Assignment:
Whenever the word "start" shows up in a line of the data, copy that line.

******

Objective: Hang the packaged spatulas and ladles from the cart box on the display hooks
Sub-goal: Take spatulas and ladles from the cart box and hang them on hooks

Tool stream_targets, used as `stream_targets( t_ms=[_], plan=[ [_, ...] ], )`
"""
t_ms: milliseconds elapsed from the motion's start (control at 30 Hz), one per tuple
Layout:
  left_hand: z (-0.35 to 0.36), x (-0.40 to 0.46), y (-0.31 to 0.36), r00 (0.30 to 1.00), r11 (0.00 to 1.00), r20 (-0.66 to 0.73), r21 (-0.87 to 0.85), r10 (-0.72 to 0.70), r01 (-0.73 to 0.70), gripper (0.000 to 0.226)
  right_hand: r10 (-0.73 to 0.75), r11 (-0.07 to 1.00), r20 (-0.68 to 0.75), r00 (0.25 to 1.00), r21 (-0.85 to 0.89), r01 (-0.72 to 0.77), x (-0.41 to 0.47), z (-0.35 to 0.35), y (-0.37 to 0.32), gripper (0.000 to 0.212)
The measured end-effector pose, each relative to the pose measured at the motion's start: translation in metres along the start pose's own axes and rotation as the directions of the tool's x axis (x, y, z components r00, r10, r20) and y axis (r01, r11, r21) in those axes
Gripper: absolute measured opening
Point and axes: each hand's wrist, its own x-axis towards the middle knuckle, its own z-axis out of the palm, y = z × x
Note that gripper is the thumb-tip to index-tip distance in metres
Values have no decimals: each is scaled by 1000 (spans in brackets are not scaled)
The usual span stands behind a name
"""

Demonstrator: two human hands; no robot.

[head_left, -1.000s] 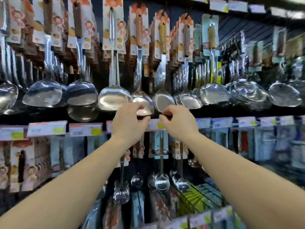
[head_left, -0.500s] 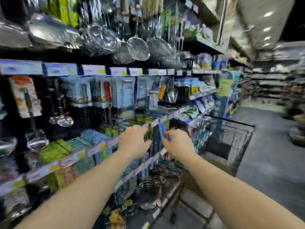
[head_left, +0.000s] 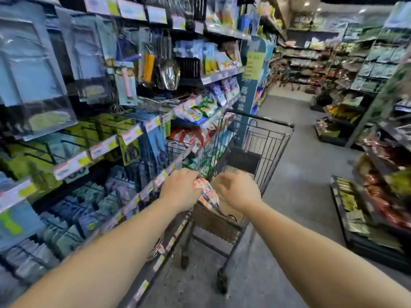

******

Result of this task:
t_ms: milliseconds elapsed from the motion's start (control at 30 Hz), one per tuple
The measured end-effector pose, each relative to the pose measured at the motion's start: translation in metres along the start pose's own axes and rotation as the directions of the tool's x axis (x, y, z components r00, r10, r20) and y axis (r01, r11, r21) in those axes

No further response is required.